::: Provided records

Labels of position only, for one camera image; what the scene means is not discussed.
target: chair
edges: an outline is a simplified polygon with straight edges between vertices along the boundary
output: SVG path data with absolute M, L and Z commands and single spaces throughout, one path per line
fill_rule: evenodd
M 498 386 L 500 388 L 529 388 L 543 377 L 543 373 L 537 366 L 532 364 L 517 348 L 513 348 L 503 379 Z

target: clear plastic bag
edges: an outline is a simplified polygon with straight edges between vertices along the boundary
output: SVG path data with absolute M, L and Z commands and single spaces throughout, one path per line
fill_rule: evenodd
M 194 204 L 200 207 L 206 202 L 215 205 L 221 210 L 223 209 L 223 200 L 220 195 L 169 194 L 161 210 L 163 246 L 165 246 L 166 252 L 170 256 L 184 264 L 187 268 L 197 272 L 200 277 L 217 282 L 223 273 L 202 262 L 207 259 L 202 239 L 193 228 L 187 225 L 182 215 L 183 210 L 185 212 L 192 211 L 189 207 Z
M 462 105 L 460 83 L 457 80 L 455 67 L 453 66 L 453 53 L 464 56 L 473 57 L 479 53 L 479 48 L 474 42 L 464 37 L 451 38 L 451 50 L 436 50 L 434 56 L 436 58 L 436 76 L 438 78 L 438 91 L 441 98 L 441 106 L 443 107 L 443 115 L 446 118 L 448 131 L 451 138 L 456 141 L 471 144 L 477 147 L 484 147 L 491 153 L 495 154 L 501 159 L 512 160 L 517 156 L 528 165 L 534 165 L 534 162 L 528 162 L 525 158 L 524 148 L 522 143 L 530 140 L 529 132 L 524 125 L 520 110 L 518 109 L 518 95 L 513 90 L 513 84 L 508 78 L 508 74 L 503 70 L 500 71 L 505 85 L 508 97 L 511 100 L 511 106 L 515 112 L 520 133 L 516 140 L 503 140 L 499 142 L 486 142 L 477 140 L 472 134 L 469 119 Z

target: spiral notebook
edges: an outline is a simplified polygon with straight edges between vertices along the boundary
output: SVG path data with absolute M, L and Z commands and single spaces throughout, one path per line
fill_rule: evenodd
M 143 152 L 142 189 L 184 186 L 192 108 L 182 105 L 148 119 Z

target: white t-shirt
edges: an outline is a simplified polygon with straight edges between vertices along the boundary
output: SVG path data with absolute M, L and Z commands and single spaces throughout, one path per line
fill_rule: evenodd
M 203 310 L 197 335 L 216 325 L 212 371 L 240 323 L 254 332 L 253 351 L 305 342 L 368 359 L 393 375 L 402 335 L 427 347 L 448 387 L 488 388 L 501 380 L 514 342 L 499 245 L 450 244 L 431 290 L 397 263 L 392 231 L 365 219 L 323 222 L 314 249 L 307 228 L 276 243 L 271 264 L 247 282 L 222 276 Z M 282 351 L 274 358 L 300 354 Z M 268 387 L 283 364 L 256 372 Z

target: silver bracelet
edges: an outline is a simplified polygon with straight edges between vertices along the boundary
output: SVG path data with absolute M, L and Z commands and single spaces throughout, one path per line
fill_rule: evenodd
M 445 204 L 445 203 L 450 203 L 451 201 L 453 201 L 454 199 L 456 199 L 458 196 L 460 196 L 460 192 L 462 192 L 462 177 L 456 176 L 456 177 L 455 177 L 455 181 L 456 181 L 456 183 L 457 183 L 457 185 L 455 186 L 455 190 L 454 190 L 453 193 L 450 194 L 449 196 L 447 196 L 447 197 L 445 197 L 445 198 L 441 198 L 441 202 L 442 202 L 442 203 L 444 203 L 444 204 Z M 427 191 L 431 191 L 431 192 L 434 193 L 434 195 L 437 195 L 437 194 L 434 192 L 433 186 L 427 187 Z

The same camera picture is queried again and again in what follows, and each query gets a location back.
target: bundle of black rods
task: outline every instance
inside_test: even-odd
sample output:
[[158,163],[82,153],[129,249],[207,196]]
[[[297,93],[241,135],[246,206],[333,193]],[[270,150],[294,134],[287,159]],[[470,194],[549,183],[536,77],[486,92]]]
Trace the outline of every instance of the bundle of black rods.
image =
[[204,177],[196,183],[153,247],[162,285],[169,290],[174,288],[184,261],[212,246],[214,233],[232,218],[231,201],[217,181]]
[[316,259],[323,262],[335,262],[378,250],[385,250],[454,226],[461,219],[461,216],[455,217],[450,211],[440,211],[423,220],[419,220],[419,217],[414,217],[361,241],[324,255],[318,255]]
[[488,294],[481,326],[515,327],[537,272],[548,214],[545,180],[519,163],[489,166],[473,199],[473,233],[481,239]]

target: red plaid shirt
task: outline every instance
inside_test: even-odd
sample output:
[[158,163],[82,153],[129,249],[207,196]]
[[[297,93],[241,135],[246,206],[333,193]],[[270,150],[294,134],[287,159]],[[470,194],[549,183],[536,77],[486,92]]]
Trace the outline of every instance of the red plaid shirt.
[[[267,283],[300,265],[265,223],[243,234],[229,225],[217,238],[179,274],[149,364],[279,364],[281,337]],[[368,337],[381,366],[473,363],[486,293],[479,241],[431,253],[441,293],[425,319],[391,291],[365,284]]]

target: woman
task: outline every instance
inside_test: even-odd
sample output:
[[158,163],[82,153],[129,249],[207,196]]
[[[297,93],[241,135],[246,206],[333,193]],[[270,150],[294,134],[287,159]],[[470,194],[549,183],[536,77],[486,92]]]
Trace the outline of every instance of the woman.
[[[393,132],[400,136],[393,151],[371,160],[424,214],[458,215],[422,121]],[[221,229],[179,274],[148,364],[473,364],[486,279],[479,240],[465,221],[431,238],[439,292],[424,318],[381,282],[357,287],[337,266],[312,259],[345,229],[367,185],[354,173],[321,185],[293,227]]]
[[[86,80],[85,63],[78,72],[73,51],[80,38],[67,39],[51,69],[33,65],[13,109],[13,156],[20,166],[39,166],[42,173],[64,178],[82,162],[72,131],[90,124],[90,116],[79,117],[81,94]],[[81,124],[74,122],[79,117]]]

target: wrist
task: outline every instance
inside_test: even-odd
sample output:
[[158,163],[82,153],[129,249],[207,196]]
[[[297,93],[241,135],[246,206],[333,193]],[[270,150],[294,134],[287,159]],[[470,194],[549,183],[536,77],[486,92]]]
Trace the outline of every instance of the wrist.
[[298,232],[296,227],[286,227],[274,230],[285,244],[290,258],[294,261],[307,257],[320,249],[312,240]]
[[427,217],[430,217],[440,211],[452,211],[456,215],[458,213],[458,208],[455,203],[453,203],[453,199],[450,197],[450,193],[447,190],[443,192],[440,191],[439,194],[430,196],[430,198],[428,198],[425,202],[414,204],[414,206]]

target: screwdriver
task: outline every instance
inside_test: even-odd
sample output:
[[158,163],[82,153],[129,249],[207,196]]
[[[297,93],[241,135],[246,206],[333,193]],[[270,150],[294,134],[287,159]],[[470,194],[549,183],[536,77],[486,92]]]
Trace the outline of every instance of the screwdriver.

::::::

→ The task: The answer must reproduce all of the entries exactly.

→ Solution to the exercise:
Labels of position only, for one camera image; what the scene means is not discussed.
target: chair
edges: an outline is a simplified polygon with straight edges between vertices along the boundary
output: SVG path data with absolute M, L and Z commands and single spaces throughout, one path per line
fill_rule: evenodd
M 498 386 L 500 388 L 529 388 L 543 377 L 543 373 L 537 366 L 532 364 L 517 348 L 513 348 L 503 379 Z

target: clear plastic bag
edges: an outline is a simplified polygon with straight edges between vertices along the boundary
output: SVG path data with absolute M, L and Z commands and single spaces throughout, one path per line
fill_rule: evenodd
M 194 204 L 200 207 L 206 202 L 215 205 L 221 210 L 223 209 L 223 200 L 220 195 L 169 194 L 161 210 L 163 246 L 165 246 L 166 252 L 170 256 L 184 264 L 187 268 L 197 272 L 200 277 L 217 282 L 223 273 L 202 262 L 207 259 L 202 239 L 193 228 L 187 225 L 182 215 L 183 210 L 185 212 L 192 211 L 189 207 Z
M 462 105 L 460 83 L 457 80 L 455 67 L 453 66 L 453 53 L 464 56 L 473 57 L 479 53 L 479 48 L 474 42 L 464 37 L 451 38 L 451 50 L 436 50 L 434 56 L 436 58 L 436 76 L 438 78 L 438 91 L 441 98 L 441 106 L 443 107 L 443 115 L 446 118 L 448 131 L 451 138 L 456 141 L 471 144 L 477 147 L 484 147 L 491 153 L 495 154 L 501 159 L 512 160 L 517 156 L 528 165 L 534 165 L 534 162 L 528 162 L 525 158 L 524 148 L 522 143 L 530 140 L 529 132 L 524 125 L 520 110 L 518 109 L 518 95 L 513 90 L 513 84 L 508 78 L 508 74 L 503 70 L 500 71 L 505 85 L 508 97 L 511 100 L 511 106 L 515 112 L 520 133 L 516 140 L 503 140 L 499 142 L 486 142 L 477 140 L 472 134 L 469 119 Z

target: spiral notebook
edges: an outline is a simplified polygon with straight edges between vertices along the boundary
output: SVG path data with absolute M, L and Z commands and single spaces throughout, one path per line
fill_rule: evenodd
M 143 152 L 142 189 L 184 186 L 192 108 L 182 105 L 148 119 Z

target: white t-shirt
edges: an outline is a simplified polygon with straight edges between vertices along the boundary
output: SVG path data with absolute M, L and Z commands and single spaces throughout, one path per line
fill_rule: evenodd
M 203 310 L 197 335 L 216 325 L 212 371 L 240 323 L 254 332 L 253 351 L 305 342 L 368 359 L 393 375 L 402 335 L 427 347 L 448 387 L 488 388 L 501 380 L 514 342 L 499 245 L 450 244 L 431 290 L 397 263 L 392 231 L 365 219 L 323 222 L 314 249 L 307 228 L 276 243 L 271 264 L 247 282 L 222 276 Z M 282 351 L 274 358 L 300 354 Z M 268 387 L 283 364 L 256 372 Z

target: silver bracelet
edges: an outline is a simplified polygon with straight edges between vertices along the boundary
output: SVG path data with absolute M, L and Z commands and single spaces throughout, one path per line
fill_rule: evenodd
M 445 204 L 445 203 L 450 203 L 451 201 L 453 201 L 454 199 L 456 199 L 458 196 L 460 196 L 460 192 L 462 192 L 462 177 L 456 176 L 456 177 L 455 177 L 455 181 L 456 181 L 456 183 L 457 183 L 457 185 L 455 186 L 455 190 L 454 190 L 453 193 L 450 194 L 449 196 L 447 196 L 447 197 L 445 197 L 445 198 L 441 198 L 441 202 L 442 202 L 442 203 L 444 203 L 444 204 Z M 427 191 L 431 191 L 431 192 L 434 193 L 434 195 L 437 195 L 437 194 L 434 192 L 433 186 L 427 187 Z

The same camera picture is queried again and again in what follows, and each query gets a location back.
target: bundle of black rods
task: outline every instance
inside_test: even-odd
sample output:
[[158,163],[82,153],[129,249],[207,196]]
[[[297,93],[241,135],[246,206],[333,193]],[[270,150],[294,134],[287,159]],[[470,194],[549,183],[536,77],[486,92]]]
Trace the outline of every instance of the bundle of black rods.
image =
[[204,177],[196,183],[153,247],[162,285],[169,290],[174,288],[184,261],[212,246],[214,233],[232,218],[231,201],[217,181]]
[[316,259],[323,262],[335,262],[378,250],[385,250],[454,226],[461,219],[461,216],[455,217],[450,211],[440,211],[423,220],[419,220],[419,217],[414,217],[361,241],[324,255],[318,255]]
[[488,294],[481,326],[515,327],[537,272],[548,214],[545,180],[519,163],[489,166],[473,199],[473,233],[481,239]]

target: red plaid shirt
task: outline every instance
inside_test: even-odd
sample output:
[[158,163],[82,153],[129,249],[207,196]]
[[[297,93],[241,135],[246,206],[333,193]],[[270,150],[294,134],[287,159]],[[470,194],[549,183],[536,77],[486,92]]]
Trace the outline of every instance of the red plaid shirt.
[[[267,283],[300,265],[265,223],[243,234],[229,225],[217,238],[179,274],[149,364],[279,364],[281,337]],[[368,337],[381,366],[473,363],[486,293],[479,241],[431,253],[441,293],[425,319],[391,291],[365,284]]]

target: woman
task: outline every instance
inside_test: even-odd
sample output:
[[158,163],[82,153],[129,249],[207,196]]
[[[297,93],[241,135],[246,206],[333,193]],[[270,150],[294,134],[287,159]],[[470,194],[549,183],[536,77],[486,92]]]
Trace the outline of every instance of the woman.
[[[393,132],[400,136],[393,151],[371,160],[424,214],[458,215],[422,121]],[[221,229],[179,274],[148,364],[473,364],[486,279],[479,240],[465,221],[431,238],[439,292],[424,318],[381,282],[357,287],[337,266],[312,259],[345,229],[367,185],[354,173],[321,185],[293,227]]]
[[[86,80],[85,63],[78,72],[73,51],[80,38],[67,39],[51,69],[33,65],[13,109],[13,156],[20,166],[39,166],[42,173],[64,178],[82,162],[72,131],[90,124],[90,116],[79,117],[81,94]],[[81,124],[74,122],[79,117]]]

target: wrist
task: outline every instance
inside_test: even-odd
sample output:
[[158,163],[82,153],[129,249],[207,196]]
[[[297,93],[241,135],[246,206],[333,193]],[[270,150],[294,134],[287,159]],[[470,194],[549,183],[536,77],[486,92]]]
Trace the outline of every instance of the wrist.
[[298,232],[296,227],[286,227],[274,230],[285,244],[290,258],[294,261],[307,257],[320,249],[312,240]]
[[427,217],[430,217],[440,211],[452,211],[456,215],[458,213],[458,208],[455,203],[453,203],[453,199],[450,197],[450,193],[447,190],[443,192],[440,191],[439,194],[430,196],[430,198],[428,198],[425,202],[414,204],[414,206]]

target: screwdriver
task: outline every instance
inside_test: even-odd
sample output:
[[158,163],[82,153],[129,249],[207,196]]
[[[297,93],[241,135],[246,206],[333,193]],[[270,150],[294,134],[287,159]],[[470,194],[549,183],[536,77],[486,92]]]
Trace the outline of every instance of the screwdriver.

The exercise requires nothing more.